PACT meets consistently with lawmakers on Capitol Hill, advocating for protections for survivors. In spring 2025, PACT CEO, Lori Cohen, and PACT Advocacy Manager, who oversees PACT’s Survivors’ Council, attended a biannual ATIP Policy Roundtable meeting in the United States Senate, where the goal was to advance key anti-trafficking policies such as the Trafficking Survivors Relief Act (TSRA). The Trafficking Survivors Relief Act of 2025 was signed into law on January 23, 2026, allowing victims of human trafficking to vacate federal convictions and expunge arrest records for non-violent crimes committed as a direct result of their exploitation. 

PACT’s Survivors’ Council participated in a lobby day hosted by New Yorkers for Equality Model in winter 2025 to advocate in support of The Sex Trade Survivor Justice & Equality Act, which decriminalizes people in the commercial sex trade, expands access to services, and advances criminal justice reform.

PACT Survivors’ Council joined United States Senators Lindsey Graham and Dick Durbin to advocate for the passage of the EARN IT Act and the STOP CSAM Act on Capitol Hill

In spring 2024, PACT co-led the Rising Together Congressional Day of Action alongside peers, ChildFund, IJM, Rights4Girls, Human Rights for Kids, and NCOSE, where survivors and allies met with congressional leaders on Capitol Hill to call for legislative action and survivor-centered solutions. At the event, PACT Survivors’ Council joined United States Senators Lindsey Graham and Dick Durbin to advocate for the passage of the EARN IT Act and the STOP CSAM Act, aiming to hold Big Tech accountable and protect children from online sexual exploitation.
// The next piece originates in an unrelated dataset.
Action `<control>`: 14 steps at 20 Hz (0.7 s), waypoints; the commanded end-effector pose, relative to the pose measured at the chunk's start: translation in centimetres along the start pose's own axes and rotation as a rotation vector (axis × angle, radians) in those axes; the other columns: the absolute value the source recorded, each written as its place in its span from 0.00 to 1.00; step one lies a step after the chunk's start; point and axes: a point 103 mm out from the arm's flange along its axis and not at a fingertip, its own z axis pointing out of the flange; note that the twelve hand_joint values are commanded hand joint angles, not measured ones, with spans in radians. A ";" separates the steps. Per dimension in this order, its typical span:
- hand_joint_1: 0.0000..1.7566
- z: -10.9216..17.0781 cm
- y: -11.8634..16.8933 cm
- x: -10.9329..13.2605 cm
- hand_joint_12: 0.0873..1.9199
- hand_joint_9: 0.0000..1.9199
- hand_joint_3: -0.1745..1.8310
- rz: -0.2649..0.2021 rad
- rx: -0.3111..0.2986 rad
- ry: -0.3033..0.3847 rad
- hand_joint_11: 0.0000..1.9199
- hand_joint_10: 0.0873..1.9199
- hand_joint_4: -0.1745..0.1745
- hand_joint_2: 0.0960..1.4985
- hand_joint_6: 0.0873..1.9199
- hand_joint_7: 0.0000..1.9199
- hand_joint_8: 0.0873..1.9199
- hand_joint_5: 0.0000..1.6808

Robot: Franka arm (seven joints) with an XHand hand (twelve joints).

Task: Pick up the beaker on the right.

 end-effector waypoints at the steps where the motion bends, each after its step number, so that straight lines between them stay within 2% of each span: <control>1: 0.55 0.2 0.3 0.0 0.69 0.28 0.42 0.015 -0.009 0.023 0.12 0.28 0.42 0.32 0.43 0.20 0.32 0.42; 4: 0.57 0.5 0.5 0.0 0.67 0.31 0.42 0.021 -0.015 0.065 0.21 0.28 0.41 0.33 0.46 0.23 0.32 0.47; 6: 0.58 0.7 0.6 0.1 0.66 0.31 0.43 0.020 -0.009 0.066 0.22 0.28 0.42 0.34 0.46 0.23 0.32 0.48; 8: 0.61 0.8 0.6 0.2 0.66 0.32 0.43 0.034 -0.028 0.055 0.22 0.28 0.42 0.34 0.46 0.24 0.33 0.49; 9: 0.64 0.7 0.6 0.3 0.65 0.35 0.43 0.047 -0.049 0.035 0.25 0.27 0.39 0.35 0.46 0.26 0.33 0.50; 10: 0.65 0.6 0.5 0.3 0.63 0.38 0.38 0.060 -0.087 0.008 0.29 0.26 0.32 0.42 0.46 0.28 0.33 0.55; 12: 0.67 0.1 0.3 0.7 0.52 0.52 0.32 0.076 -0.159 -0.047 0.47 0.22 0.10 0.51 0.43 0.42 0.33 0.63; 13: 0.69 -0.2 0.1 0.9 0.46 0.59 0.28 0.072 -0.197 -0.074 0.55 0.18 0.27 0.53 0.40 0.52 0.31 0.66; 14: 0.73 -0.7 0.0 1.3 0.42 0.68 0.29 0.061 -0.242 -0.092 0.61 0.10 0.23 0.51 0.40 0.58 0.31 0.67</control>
In summer 2023, PACT’s Survivors’ Council members along with representatives from peers, RESTORE, CATW, NOW-NYC, Sanctuary for Families, and World Without Exploitation participated in a press conference, where they shared their insight on the adverse effects of New York City’s de facto full decriminalization.

Progress takes years of persistent survivor-led advocacy, whose insight and leadership help to shape policies and protections. To sustain this momentum, we must invest in survivor leadership, compensating them for their expertise and supporting their ongoing advocacy to drive meaningful, lasting systemic change.

 
PACT is grateful for the growing support behind our Survivors’ Council. Over the past year, survivor voices have been critical in advancing meaningful social change: from requiring online platforms to remove child sexual abuse material (CSAM) under the “Take It Down Act,” to the recently passed legislation that enables trafficking victims with federal criminal convictions to clear their records through the Trafficking Victims Relief Act, to the passage of the Epstein Files Transparency Act.

This progress is only possible because of supporters like you. Your commitment makes it possible for members of PACT’s Survivors’ Council to play important roles in these efforts and stand in solidarity with trafficking survivors everywhere. Guided by their mantra “nothing about us without us,” we cannot achieve this progress without you.